When I got home last night, and the children and missus had been kissed and hugged and the dust had settled on the stories to tell and the washing had been put on and the case returned to the loft and the beer was in hand, the next thing I did was reach for Teenage Fanclub’s recent version. It was spun to within an inch of its life for about 40 minutes, one play after another, until my mind was rested. It’s a great version; faithful to the original, delivered by Gerry and wrapped in honeyed harmonies from Norman.

Sadly, no studio version remains available in mp3 format. You’ll need to have a copy of the fairly limited ‘I’m In Love’ 7″ if you want to hear it in all its warmly-produced glory. There is however, a rather good live version doing the rounds, recorded at last December’s Barrowlands show.

Teenage FanclubEasy Come, Easy Go (Live at Barrowlands, 3.12.16)

As a studio version, it could sit very easily on any of TFC’s stellar albums, especially last year’s ace ‘Here‘ LP. It could also sit nicely on a Lightships release, should Gerry decide once again to step away from Fanclub duties and go solo for a bit. He’d certainly be made very welcome to do so.

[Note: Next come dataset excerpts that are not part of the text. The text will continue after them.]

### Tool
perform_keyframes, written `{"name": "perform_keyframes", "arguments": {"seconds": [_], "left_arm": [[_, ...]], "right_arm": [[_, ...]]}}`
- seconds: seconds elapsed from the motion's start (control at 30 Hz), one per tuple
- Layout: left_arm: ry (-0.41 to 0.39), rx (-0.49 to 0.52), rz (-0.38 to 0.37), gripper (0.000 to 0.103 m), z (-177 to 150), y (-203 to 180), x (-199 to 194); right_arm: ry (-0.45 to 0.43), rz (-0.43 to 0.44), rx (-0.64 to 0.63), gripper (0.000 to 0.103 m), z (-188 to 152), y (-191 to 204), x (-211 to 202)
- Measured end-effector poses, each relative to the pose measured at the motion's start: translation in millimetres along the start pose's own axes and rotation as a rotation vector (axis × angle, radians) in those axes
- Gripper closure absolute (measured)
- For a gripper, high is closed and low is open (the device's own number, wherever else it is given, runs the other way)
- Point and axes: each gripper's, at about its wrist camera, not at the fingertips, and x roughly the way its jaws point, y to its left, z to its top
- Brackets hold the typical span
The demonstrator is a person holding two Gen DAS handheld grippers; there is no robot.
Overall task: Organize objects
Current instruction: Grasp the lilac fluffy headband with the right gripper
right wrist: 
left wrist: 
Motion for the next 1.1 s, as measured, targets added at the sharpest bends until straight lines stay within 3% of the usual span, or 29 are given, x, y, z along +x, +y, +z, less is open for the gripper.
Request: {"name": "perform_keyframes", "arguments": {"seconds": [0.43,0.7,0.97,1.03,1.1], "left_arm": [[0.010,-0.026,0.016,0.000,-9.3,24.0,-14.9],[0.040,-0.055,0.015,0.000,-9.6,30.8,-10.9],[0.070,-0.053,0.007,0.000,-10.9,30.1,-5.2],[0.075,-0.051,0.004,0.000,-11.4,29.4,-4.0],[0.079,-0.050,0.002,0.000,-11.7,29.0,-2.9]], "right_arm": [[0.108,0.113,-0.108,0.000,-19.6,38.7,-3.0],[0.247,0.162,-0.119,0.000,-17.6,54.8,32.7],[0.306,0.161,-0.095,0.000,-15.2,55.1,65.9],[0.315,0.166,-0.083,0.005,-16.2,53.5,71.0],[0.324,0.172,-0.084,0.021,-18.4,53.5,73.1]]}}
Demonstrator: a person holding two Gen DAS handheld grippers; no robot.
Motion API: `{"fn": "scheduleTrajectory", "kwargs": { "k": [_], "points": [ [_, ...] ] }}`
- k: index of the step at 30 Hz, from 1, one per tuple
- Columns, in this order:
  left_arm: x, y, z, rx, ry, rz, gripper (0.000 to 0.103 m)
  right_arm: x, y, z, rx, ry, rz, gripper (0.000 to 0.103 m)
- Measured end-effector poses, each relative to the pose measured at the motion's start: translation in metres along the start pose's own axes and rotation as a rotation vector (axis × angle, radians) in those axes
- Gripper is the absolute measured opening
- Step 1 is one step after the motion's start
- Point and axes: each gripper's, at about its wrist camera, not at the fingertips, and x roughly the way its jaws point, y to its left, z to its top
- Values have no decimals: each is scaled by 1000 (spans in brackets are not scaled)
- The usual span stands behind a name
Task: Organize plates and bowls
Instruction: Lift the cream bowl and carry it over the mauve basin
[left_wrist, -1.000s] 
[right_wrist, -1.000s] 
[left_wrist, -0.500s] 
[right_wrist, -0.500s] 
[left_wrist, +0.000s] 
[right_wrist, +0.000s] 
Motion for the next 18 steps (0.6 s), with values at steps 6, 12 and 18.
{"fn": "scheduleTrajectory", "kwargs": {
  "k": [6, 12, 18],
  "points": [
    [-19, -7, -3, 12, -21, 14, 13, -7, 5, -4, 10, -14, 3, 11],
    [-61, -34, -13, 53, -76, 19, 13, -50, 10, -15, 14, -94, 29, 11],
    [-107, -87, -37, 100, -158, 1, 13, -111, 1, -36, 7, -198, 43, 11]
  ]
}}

Indeed, Easy Come, Easy Go was the product of a solo record to begin with. Grant McLennan’s first output since the split of The Go Betweens (they’d reform briefly a decade or so later, before McLennan’s untimely death) was the Watershed album. It’s a record I’d never heard until I backtracked from Teenage Fanclub’s b-side and heard the original for the first time. In all honesty, The Go Betweens, as pleasant and melodic and literate as they are, didn’t really do that much for me. I appreciate them ‘n all, I just wasn’t crazy about them. For this, see also Belle & Sebastian. But I digress…. A solo record by someone from a band who I thought were just OK was never going to be high on my list of ‘must hears’. More fool me.

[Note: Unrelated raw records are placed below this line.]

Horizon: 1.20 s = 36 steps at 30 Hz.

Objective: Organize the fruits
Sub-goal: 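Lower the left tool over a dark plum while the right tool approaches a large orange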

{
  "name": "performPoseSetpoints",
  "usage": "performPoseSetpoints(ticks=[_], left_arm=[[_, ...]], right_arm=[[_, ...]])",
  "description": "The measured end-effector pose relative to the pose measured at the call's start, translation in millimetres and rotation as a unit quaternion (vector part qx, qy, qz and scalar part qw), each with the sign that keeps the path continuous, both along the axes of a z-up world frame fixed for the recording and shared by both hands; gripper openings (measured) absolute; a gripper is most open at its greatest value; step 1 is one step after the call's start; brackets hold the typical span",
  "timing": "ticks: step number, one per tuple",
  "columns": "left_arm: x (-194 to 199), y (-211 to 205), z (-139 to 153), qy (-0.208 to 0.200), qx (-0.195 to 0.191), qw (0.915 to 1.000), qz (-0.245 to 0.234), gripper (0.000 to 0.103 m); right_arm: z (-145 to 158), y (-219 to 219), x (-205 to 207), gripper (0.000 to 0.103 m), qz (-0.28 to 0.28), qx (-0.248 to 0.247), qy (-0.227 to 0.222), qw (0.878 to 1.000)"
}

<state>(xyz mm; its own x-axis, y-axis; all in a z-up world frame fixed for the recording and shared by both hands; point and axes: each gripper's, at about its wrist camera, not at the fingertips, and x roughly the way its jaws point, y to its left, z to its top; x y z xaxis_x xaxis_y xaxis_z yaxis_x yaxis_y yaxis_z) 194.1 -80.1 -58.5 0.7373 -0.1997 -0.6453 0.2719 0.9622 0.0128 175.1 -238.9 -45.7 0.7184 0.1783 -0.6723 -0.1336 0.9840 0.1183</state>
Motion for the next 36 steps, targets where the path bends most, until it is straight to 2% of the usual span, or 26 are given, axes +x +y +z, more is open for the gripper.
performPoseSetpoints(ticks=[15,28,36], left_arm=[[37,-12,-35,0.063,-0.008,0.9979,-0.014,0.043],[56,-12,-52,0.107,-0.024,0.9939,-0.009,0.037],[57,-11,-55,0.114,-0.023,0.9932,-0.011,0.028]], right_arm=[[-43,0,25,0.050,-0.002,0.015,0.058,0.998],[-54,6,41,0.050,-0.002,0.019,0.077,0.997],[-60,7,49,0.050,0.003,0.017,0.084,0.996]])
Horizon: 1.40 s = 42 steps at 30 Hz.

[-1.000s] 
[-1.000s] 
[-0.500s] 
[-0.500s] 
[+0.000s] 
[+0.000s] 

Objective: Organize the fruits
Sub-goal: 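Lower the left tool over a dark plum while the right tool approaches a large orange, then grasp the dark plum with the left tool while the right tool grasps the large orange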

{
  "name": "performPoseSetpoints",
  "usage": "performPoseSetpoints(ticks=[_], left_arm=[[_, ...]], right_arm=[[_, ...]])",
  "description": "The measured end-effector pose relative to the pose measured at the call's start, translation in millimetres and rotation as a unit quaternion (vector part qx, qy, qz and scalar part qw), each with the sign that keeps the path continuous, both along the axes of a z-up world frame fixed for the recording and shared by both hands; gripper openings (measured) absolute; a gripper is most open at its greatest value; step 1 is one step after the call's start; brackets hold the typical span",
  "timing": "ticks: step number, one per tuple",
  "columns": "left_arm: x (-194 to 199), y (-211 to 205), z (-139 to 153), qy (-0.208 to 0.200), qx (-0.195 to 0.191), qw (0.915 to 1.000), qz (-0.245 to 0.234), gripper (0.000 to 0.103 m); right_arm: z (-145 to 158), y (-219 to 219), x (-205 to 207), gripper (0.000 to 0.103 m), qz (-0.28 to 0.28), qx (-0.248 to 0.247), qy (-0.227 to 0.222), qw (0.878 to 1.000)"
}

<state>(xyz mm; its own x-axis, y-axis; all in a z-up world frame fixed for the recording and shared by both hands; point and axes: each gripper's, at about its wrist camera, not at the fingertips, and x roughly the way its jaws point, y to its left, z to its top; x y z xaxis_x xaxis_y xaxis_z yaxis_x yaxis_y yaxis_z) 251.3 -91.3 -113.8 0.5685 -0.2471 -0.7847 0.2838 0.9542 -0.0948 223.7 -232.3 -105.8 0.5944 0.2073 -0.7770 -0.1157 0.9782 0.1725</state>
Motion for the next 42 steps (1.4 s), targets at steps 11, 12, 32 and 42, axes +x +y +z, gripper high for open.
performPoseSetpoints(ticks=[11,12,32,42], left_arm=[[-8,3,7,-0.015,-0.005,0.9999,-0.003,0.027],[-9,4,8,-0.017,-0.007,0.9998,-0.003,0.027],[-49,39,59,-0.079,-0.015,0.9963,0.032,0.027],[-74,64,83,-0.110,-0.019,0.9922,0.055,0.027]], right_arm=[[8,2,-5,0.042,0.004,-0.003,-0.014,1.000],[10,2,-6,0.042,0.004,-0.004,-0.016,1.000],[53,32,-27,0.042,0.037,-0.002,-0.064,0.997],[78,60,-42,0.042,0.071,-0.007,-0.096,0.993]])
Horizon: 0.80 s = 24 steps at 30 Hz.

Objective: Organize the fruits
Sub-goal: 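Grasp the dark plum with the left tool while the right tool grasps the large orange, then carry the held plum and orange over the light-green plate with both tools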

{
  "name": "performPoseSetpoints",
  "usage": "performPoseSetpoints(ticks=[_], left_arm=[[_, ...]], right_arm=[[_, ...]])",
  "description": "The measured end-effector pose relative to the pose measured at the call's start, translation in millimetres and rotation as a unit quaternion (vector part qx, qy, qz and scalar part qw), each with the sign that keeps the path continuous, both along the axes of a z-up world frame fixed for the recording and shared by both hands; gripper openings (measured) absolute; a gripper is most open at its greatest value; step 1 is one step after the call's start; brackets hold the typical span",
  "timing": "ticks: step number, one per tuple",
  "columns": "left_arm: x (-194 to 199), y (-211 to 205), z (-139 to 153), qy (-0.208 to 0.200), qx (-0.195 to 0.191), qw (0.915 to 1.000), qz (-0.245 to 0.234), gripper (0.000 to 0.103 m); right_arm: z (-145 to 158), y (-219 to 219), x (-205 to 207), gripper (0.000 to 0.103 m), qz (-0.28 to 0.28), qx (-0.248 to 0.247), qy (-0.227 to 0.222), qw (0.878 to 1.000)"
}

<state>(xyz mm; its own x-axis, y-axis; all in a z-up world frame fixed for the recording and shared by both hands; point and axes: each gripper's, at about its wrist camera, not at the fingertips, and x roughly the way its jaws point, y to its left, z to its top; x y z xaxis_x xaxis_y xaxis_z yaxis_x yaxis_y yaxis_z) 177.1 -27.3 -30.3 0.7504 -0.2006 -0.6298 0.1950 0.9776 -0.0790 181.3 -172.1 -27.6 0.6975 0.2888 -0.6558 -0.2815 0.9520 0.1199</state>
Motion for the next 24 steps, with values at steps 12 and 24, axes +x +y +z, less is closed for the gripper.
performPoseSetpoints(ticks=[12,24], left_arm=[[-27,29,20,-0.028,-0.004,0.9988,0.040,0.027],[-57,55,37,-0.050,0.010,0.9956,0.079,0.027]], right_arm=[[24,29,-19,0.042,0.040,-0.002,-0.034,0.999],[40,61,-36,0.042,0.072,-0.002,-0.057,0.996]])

GW McLennanEasy Come, Easy Go

I dare say it’s a terrific LP, packed full of Antipodean jangling pop, although as I’ve reasoned above, it needs proper investigating before I’m fully qualified to really say so. In its original form, Easy Come, Easy Go sounds exactly like a Teenage Fanclub track even if, when it was written in 1991, the Fannies were still favouring Marshall stacks over Fender Twin Reverbs and were more akin to fuzzy Ravenscraig rockers than the Bellshill Beach Boys they were still to become. Certainly, Watershed as a whole and Easy Come, Easy Go in particular are clear influences on the TFC sound. And for that I really should sit up and take more notice.